Problem. Show every line from the entries that follow which holds the word "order".

Records to use.
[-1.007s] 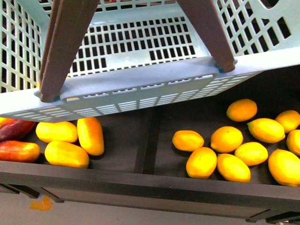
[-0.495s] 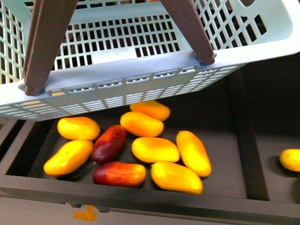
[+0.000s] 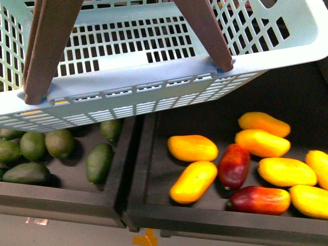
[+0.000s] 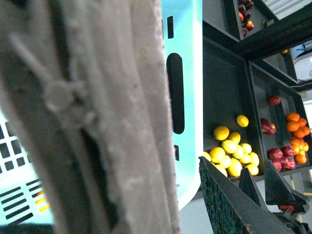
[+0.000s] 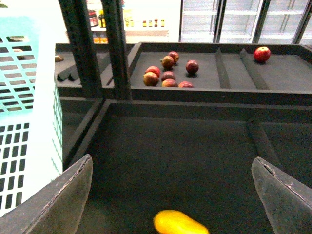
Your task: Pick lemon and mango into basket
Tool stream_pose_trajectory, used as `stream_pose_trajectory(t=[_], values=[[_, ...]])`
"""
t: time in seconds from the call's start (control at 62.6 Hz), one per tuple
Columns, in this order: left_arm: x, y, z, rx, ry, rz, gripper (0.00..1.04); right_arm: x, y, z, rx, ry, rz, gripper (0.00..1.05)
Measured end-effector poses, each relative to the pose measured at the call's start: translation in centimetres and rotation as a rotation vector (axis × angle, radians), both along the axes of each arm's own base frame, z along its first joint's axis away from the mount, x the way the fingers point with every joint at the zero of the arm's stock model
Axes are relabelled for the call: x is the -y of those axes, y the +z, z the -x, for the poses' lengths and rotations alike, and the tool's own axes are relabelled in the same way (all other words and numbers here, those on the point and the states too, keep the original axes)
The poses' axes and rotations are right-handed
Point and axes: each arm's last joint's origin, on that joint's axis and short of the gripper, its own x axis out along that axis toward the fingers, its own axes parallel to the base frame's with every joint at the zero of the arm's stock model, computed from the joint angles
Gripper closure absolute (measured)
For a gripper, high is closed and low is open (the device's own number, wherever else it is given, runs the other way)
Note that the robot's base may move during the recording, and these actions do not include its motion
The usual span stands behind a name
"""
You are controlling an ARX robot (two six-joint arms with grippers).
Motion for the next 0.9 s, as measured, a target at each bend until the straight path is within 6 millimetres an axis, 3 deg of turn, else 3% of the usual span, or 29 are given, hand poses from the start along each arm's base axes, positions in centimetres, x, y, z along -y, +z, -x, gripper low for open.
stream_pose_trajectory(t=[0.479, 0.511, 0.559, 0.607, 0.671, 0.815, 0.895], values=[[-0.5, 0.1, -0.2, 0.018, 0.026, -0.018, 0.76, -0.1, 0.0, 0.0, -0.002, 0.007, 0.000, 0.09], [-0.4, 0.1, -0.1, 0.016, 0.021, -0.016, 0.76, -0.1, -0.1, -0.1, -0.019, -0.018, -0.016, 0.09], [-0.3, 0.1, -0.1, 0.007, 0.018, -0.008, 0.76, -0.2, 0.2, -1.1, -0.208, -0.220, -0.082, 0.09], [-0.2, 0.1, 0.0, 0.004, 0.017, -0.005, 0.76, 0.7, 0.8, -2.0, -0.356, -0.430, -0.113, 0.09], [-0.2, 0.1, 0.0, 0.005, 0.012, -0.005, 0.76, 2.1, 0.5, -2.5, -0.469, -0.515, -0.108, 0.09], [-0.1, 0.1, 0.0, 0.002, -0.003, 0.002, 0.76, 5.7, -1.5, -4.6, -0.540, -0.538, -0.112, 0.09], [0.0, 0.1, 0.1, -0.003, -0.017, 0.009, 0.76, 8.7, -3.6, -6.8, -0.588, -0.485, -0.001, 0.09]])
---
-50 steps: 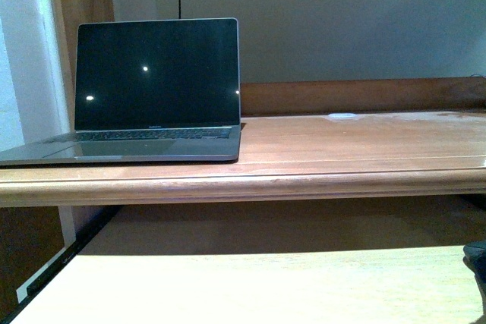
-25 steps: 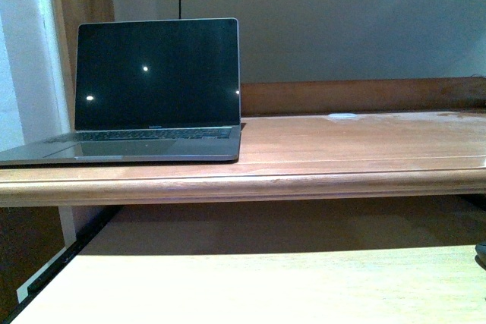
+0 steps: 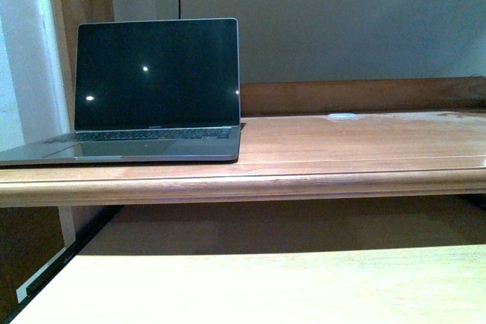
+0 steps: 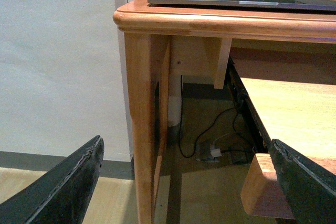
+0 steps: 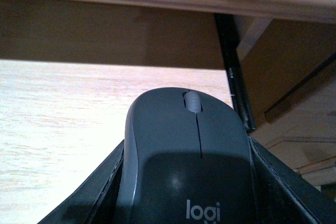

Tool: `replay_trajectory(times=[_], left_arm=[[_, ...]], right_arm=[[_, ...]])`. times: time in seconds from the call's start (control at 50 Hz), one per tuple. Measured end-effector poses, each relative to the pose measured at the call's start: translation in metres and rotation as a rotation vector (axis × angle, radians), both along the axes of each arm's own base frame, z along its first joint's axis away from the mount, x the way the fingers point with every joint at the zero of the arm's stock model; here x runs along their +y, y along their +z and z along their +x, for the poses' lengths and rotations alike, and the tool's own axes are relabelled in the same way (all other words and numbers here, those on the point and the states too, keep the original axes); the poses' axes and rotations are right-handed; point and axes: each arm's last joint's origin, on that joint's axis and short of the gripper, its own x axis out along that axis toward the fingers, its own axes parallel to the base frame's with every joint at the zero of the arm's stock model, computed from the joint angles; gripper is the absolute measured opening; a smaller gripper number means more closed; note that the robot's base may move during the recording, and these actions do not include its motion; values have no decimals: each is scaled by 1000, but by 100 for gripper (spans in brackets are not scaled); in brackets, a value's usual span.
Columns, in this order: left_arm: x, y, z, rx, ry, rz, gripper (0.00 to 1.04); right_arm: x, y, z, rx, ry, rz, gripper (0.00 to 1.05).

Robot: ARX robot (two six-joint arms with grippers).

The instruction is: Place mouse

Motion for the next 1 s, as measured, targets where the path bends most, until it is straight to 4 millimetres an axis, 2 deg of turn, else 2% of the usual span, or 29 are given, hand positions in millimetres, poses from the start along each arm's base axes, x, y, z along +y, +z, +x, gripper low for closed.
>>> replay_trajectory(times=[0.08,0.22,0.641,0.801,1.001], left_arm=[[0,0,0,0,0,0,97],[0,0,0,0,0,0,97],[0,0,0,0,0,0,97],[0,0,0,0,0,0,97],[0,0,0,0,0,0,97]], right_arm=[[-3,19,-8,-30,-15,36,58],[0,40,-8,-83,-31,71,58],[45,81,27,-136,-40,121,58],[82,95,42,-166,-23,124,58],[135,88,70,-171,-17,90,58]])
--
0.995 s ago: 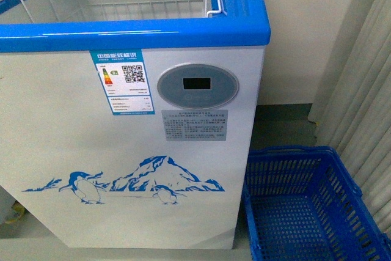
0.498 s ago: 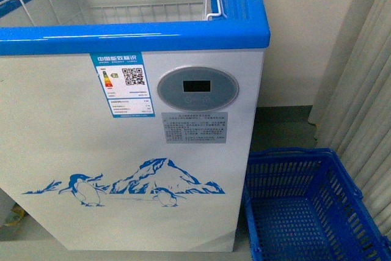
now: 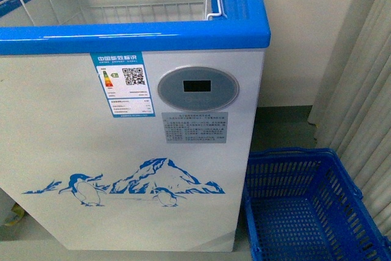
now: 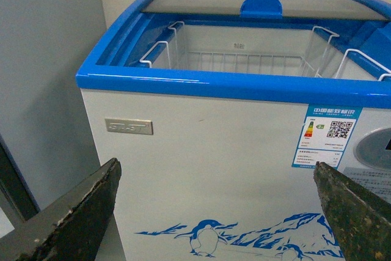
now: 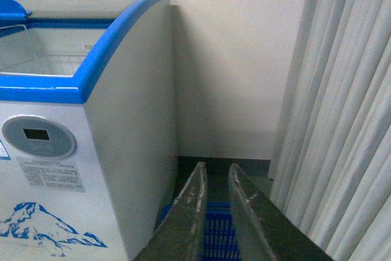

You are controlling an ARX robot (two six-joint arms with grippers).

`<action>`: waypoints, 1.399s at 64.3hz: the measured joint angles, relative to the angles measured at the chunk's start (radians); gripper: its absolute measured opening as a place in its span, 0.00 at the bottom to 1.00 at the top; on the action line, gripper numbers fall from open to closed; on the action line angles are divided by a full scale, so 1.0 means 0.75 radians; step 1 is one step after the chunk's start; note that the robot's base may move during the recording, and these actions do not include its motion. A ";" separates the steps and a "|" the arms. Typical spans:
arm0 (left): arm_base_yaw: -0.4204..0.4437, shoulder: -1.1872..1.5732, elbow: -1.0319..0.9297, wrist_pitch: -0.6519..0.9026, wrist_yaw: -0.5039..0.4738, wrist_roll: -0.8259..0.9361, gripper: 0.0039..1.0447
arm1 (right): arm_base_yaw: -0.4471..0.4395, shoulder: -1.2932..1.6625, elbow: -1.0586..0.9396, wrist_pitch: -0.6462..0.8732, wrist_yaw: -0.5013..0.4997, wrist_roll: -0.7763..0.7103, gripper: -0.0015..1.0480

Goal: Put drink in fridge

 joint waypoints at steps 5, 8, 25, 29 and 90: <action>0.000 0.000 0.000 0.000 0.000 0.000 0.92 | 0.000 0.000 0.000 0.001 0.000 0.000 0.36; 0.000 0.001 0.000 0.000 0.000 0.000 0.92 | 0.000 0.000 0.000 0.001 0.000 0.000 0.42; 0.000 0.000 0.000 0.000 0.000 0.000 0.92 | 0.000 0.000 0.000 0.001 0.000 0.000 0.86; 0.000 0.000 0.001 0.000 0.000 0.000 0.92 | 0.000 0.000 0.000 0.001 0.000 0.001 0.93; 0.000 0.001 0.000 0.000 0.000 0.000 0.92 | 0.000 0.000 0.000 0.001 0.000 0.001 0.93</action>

Written solution.
Columns, in this order: left_arm: x, y, z, rx, ry, rz, gripper (0.00..1.04); right_arm: x, y, z, rx, ry, rz, gripper (0.00..1.05)
Columns, in this order: left_arm: x, y, z, rx, ry, rz, gripper (0.00 to 1.04); right_arm: x, y, z, rx, ry, rz, gripper (0.00 to 1.05).

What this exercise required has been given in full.